Towards Conversational Recommendation over Multi-Type Dialogs

Paper · arXiv 2005.03954 · Published May 8, 2020
Conversation Architecture and StructureConversational Recommenders

We propose a new task of conversational recommendation over multi-type dialogs, where the bots can proactively and naturally lead a conversation from a non-recommendation dialog (e.g., QA) to a recommendation dialog, taking into account user’s interests and feedback. To facilitate the study of this task, we create a human-to-human Chinese dialog dataset DuRecDial (about 10k dialogs, 156k utterances), which contains multiple sequential dialogs for every pair of a recommendation seeker (user) and a recommender (bot). In each dialog, the recommender proactively leads a multi-type dialog to approach recommendation targets and then makes multiple recommendations with rich interaction behavior. This dataset allows us to systematically investigate different parts of the overall problem, e.g., how to naturally lead a dialog, how to interact with users for recommendation. Finally we establish baseline results on DuRecDial for future studies.1

Introduction. In recent years, there has been a significant increase in the work of conversational recommendation due to the rise of voice-based bots (Christakopoulou et al., 2016; Li et al., 2018; Reschke et al., 2013; Warnestal, 2005). They focus on how to provide high-quality recommendations through dialog-based interactions with users. These work fall into two categories: (1) task-oriented dialogmodeling approaches (Christakopoulou et al., 2016; Sun and Zhang, 2018; Warnestal, 2005); (2) nontask dialog-modeling approaches with more freeform interactions (Kang et al., 2019; Li et al., 2018). Almost all these work focus on a single type of dialogs, either task oriented dialogs for recommendation, or recommendation oriented open-domain conversation. Moreover, they assume that both sides in the dialog (especially the user) are aware of the conversational goal from the beginning.

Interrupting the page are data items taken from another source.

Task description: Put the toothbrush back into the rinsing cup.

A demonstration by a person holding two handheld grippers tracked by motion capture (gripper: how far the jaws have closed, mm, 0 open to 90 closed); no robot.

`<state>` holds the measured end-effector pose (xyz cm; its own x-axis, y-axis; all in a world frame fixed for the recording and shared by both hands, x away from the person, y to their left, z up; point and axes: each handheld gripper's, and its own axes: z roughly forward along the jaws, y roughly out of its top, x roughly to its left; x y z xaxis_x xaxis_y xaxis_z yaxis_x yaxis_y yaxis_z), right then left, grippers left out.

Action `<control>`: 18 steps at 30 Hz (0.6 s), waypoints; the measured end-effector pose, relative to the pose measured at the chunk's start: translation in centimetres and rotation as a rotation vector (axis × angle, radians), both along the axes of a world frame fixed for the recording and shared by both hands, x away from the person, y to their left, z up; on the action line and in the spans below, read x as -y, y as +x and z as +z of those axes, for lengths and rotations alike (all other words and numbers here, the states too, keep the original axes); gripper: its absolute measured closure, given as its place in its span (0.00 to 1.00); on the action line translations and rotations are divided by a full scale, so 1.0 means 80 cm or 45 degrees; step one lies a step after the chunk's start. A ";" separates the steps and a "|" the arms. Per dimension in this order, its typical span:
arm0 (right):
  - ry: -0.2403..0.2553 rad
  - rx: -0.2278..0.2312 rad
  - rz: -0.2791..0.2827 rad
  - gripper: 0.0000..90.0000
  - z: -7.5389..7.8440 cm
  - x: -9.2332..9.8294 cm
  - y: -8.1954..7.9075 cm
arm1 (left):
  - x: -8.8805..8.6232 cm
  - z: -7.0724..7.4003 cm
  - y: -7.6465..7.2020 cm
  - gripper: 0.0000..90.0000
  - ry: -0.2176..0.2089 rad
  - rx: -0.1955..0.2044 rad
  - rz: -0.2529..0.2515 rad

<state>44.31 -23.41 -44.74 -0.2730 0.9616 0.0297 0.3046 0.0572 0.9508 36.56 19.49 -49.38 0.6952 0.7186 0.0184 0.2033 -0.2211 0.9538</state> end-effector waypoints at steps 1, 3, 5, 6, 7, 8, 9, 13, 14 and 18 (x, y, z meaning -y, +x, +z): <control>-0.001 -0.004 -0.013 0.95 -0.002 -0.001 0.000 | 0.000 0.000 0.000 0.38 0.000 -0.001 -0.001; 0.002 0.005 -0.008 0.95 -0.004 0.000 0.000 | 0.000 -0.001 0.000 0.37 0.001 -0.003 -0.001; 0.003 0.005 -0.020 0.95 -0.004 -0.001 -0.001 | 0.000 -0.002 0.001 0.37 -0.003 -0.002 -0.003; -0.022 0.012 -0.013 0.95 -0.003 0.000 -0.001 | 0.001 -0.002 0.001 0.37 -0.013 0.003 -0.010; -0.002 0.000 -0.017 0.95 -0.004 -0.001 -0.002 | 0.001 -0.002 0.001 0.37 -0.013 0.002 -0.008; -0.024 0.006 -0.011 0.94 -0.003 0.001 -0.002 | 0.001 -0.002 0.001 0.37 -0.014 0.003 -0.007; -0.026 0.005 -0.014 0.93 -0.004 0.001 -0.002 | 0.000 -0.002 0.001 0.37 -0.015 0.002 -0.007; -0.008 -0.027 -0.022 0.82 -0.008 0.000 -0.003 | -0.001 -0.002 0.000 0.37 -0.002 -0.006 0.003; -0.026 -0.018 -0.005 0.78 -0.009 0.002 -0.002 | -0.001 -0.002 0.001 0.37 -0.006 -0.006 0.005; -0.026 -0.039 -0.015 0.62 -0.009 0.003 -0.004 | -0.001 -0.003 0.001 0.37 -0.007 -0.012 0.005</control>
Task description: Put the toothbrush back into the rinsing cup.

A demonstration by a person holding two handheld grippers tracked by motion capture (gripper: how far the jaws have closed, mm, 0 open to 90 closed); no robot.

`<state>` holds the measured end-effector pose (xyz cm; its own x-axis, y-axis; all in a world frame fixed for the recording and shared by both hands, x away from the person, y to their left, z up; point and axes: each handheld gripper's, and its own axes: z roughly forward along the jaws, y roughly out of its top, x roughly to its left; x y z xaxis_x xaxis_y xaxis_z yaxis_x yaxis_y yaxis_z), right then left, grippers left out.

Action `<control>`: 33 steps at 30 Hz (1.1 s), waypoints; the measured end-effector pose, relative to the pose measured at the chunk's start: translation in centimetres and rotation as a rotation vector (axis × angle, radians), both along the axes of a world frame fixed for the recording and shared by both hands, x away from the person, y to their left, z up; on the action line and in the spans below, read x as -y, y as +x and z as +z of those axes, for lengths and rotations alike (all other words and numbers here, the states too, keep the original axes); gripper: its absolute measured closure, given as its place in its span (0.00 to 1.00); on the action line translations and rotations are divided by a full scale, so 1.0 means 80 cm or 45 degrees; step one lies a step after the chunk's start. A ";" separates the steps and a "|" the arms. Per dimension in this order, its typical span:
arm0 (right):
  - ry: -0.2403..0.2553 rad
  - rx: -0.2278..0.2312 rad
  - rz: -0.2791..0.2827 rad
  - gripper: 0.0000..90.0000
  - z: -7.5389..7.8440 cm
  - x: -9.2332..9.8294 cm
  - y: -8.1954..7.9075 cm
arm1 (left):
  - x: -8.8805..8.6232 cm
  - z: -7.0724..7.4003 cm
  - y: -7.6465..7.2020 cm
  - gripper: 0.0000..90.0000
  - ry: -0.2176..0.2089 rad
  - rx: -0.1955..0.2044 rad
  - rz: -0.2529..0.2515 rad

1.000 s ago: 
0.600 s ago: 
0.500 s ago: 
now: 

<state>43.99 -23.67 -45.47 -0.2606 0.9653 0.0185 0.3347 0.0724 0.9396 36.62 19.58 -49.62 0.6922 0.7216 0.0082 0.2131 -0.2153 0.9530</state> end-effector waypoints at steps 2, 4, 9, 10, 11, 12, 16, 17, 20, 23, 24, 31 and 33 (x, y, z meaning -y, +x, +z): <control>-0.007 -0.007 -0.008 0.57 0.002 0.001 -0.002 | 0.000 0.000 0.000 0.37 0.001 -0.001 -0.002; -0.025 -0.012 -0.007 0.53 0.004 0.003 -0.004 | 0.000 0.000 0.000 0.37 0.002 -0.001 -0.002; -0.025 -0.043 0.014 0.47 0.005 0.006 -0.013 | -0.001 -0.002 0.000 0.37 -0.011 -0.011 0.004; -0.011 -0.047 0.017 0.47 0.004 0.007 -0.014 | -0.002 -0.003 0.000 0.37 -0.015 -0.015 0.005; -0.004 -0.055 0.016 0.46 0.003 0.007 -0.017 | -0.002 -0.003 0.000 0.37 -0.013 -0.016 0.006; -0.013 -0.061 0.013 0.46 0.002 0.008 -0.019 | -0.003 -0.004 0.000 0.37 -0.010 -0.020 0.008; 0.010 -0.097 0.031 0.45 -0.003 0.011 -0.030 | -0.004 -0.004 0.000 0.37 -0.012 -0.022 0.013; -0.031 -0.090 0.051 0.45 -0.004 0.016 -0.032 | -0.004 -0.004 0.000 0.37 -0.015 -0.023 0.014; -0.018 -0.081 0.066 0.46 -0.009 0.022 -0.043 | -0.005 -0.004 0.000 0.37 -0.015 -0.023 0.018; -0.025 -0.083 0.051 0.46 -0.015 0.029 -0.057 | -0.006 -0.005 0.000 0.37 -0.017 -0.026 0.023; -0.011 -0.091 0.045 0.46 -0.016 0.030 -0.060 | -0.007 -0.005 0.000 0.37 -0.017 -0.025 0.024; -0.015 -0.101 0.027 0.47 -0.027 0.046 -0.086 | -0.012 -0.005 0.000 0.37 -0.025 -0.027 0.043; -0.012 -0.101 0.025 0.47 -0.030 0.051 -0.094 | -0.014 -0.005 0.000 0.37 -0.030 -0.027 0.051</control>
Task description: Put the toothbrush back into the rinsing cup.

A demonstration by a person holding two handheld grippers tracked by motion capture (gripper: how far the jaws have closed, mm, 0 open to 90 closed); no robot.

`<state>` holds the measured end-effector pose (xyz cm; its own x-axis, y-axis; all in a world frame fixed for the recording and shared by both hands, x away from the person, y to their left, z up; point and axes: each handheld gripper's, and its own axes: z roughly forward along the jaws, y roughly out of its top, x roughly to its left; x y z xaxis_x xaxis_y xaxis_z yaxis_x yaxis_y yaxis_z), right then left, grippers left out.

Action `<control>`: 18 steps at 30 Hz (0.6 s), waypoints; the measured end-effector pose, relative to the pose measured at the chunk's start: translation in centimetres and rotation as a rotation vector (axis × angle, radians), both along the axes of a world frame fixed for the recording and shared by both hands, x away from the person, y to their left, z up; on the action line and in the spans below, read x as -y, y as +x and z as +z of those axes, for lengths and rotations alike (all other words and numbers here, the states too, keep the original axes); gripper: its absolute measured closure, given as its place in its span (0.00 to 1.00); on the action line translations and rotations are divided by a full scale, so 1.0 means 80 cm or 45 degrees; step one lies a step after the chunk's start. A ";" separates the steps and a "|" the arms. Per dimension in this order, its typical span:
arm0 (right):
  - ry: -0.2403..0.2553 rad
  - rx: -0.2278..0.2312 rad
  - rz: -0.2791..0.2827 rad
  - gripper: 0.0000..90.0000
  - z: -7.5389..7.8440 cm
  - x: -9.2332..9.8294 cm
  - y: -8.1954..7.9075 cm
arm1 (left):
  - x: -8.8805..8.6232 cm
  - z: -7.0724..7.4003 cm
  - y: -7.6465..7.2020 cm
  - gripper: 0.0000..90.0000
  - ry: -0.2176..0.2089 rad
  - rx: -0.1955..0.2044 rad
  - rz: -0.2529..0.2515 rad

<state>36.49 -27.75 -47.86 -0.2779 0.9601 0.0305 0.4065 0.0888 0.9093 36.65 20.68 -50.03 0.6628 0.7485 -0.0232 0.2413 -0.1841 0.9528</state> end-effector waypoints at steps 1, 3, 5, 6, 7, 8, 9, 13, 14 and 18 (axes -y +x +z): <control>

Discussion / Conclusion. We identify the task of conversational recommendation over multi-type dialogs, and create a dataset DuRecDial with multiple dialog types and multidomain use cases. We demonstrate usability of this dataset and provide results of state of the art models for future studies. The complexity in DuRecDial makes it a great testbed for more tasks such as knowledge grounded conversation (Ghazvininejad et al., 2018), domain transfer for dialog modeling, target-guided conversation (Tang et al., 2019a) and multi-type dialog modeling (Yu et al., 2017). The study of these tasks will be left as the future work.